Hybrid Nanofluid Flow Over a Vertical Rotating Plate in the Presence of Hall Current, Nonlinear Convection and Heat Absorption

An exact analysis has been carried out to study a problem of the nonlinear convective flow of hybrid nanoliquids over a vertical rotating plate with Hall current and heat absorption. Three different fluids namely Cu–Al₂O₃–H₂-Ohybrid nanofluid, Al₂O₃–H₂O nanofluid and H₂O basefluids are considered in the analysis. The simulation of the flow was carried out using the appropriate values of the empirical shape factor for five different particle shapes (i.e., sphere, hexahedron, tetrahedron, column and lamina).

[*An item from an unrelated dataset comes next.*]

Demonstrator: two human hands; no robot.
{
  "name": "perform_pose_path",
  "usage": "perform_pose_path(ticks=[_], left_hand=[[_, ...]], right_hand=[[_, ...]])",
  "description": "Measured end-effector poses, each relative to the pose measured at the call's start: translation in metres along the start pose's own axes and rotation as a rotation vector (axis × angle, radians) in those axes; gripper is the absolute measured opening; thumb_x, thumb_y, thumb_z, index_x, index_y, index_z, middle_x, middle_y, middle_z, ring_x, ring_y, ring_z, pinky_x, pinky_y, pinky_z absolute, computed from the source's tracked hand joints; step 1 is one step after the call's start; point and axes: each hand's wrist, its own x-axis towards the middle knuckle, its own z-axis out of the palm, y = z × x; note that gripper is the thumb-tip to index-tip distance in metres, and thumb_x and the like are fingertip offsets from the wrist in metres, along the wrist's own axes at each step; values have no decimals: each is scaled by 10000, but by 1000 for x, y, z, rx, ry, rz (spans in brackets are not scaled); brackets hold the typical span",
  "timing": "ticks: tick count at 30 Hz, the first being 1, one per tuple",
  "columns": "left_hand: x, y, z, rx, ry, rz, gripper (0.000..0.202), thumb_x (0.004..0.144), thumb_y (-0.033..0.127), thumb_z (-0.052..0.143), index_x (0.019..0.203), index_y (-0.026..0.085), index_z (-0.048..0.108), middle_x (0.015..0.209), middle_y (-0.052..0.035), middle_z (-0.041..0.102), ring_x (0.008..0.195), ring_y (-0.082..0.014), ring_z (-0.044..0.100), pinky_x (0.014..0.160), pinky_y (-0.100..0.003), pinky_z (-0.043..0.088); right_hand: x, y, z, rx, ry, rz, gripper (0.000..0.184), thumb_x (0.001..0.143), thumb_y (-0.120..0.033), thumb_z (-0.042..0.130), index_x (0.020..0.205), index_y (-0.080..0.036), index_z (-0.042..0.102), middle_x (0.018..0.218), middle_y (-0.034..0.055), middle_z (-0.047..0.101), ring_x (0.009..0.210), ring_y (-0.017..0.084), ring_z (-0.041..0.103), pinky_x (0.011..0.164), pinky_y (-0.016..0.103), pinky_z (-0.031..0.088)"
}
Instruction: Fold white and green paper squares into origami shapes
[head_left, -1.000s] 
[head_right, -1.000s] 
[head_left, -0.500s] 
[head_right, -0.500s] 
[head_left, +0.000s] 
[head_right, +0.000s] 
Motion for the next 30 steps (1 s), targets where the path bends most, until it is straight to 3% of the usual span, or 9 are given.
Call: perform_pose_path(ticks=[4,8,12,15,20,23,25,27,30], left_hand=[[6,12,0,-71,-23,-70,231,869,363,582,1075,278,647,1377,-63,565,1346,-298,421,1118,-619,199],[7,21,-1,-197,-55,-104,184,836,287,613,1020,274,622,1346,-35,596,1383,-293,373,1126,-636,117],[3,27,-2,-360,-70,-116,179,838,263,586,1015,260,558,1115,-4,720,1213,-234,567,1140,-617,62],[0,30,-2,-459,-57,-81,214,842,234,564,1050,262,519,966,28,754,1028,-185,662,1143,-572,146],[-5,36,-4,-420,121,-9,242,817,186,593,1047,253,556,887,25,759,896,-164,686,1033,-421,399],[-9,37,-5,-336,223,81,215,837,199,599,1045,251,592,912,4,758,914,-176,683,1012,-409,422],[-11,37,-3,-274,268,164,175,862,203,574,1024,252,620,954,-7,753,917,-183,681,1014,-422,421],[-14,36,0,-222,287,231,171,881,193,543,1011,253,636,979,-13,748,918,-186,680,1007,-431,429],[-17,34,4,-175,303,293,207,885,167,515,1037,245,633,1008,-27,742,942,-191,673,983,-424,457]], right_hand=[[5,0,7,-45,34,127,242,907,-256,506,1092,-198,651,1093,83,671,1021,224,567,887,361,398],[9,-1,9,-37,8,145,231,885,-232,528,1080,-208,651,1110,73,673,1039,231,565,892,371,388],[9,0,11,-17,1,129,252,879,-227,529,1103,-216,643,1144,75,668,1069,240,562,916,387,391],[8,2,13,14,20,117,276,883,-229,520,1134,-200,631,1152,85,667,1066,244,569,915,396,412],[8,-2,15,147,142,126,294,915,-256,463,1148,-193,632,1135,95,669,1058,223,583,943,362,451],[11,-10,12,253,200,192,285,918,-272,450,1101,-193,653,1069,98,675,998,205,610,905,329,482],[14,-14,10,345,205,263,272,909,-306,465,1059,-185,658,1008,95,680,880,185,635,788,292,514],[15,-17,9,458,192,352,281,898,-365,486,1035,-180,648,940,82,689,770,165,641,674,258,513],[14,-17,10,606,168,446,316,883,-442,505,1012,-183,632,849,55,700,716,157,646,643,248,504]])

The governing PDEs with the corresponding boundary conditions are non-dimensionalised with the appropriate dimensionless variables and solved analytically by using LTM (Laplace transform technique). This investigation discusses the effects of governing parameters on velocity and temperature fields in addition to the rate of heat transfer. The numeric data of the density, thermal conductivity, dynamic viscosity, specific heat, Prandtl number and Nusselt number for twelve different hybrid nanofluids at 300 °K is presented. The temperature profile of hybrid nanoliquid is larger than nanoliquid for same volume fraction of nanoparticles. Also, the glycerin-based nanoliquid has a high rate of heat transfer than engine oil, ethylene glycol and water-based nanoliquids in order.